— Жеребят не ставят под седло, это для них вредно, — замечает Ветров, отвечая на мой — к моему удивлению, озвученный вопрос, — не волнуйся, это очень спокойная лошадь. Других для детей не выбирают.
— Ты это на глаз видишь? — язвительно интересуюсь я. Яд подпускаю я напрасно, Маруська в сопровождении тренера подходит к лошади, спокойно подергивающей ушами, и довольно бойко протягивает к ней ладошку, стремясь прикоснуться к подрагивающему носу.

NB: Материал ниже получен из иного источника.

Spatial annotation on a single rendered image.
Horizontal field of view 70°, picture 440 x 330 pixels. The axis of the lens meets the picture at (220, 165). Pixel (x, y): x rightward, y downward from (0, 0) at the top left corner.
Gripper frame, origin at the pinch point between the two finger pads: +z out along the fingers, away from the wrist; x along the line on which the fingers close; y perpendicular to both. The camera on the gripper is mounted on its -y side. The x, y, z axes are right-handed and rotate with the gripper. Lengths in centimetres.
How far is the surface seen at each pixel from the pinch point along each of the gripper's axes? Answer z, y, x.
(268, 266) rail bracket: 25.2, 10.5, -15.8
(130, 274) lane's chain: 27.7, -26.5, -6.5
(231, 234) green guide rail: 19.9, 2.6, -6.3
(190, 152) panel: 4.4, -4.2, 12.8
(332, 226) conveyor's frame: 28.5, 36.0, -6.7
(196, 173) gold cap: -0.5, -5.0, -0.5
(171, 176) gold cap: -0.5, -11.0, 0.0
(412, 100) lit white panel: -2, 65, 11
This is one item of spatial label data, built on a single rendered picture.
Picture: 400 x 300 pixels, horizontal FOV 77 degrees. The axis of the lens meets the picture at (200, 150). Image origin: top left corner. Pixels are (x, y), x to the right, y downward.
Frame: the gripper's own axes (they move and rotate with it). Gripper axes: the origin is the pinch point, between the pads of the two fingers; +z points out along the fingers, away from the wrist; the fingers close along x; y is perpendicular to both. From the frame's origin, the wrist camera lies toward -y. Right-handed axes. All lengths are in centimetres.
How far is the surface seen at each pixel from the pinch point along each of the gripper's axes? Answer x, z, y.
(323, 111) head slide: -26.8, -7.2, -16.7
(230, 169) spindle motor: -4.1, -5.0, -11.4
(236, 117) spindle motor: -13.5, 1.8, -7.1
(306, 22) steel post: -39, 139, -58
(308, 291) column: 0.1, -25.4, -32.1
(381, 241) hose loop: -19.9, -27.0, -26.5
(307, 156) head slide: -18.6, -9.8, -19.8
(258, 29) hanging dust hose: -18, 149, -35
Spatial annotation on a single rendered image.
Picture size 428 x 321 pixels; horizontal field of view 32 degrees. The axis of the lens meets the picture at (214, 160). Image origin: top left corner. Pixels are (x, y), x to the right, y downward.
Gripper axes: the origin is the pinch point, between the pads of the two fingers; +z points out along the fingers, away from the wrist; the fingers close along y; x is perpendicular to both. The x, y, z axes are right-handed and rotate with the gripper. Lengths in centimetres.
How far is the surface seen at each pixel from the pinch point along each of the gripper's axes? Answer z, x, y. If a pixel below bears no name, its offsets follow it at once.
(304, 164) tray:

— Вообще я узнавал, — тоном выдающего чистосердечное признание преступника отвечает Ветров, — хотя на глаз тоже можно определить — насколько спокойно животное. Кони, по крайней мере.
— Потрясающая бдительность, — я скрещиваю руки на груди, пытаясь избавиться от озноба, что меня трясет. Стоять рядом с Ветровым и разговаривать оказывается слишком нервно.

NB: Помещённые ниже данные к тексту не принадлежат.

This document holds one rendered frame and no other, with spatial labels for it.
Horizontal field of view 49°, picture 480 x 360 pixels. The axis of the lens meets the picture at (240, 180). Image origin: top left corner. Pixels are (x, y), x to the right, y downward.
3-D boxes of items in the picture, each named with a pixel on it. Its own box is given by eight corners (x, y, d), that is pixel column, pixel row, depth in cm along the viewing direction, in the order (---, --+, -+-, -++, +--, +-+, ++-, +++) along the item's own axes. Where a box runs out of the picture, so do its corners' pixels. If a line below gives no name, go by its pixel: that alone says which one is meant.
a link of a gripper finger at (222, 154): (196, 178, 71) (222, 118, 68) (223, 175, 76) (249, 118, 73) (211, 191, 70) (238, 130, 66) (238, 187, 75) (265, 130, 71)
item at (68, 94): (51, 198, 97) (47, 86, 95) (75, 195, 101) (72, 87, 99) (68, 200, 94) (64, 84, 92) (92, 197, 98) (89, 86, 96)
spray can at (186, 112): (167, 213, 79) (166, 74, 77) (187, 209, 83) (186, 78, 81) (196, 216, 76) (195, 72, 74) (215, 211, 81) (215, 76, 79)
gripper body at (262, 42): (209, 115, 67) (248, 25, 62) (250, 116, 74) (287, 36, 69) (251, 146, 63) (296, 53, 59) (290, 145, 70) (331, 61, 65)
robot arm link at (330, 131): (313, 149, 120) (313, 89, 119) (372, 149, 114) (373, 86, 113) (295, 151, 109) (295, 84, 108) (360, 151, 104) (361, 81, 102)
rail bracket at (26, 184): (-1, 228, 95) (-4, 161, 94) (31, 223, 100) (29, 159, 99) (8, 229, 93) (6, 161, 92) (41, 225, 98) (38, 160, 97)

— Ну что, мы поговорим? — мягко спрашивает Ветров, придвигаясь ближе. Еще ближе? Он и так стоял почти вплотную, а теперь я лопатками ощущаю, как задеваю его куртку. И не двинешься ведь никуда — впереди оградка вольера, вбок тоже не уйдешь — с этого места ракурс на Маруську лучше…
Хотя нет, все-таки он сдвинулся, будто одумался, встал рядом со мной, опустил руки на ту же оградку, как и я.
— Поговорим, — отстраненно откликаюсь я, глядя как мелкая в это время осторожно поглаживает свою гнедую красотку, выстраивая контакт, — точнее, давай ты поговоришь, а я послушаю, и сделаю вид, что мне не тяжело держать на ушах кастрюльку лапши. Или ты думаешь, что если Маруське наврал — я тоже поверю?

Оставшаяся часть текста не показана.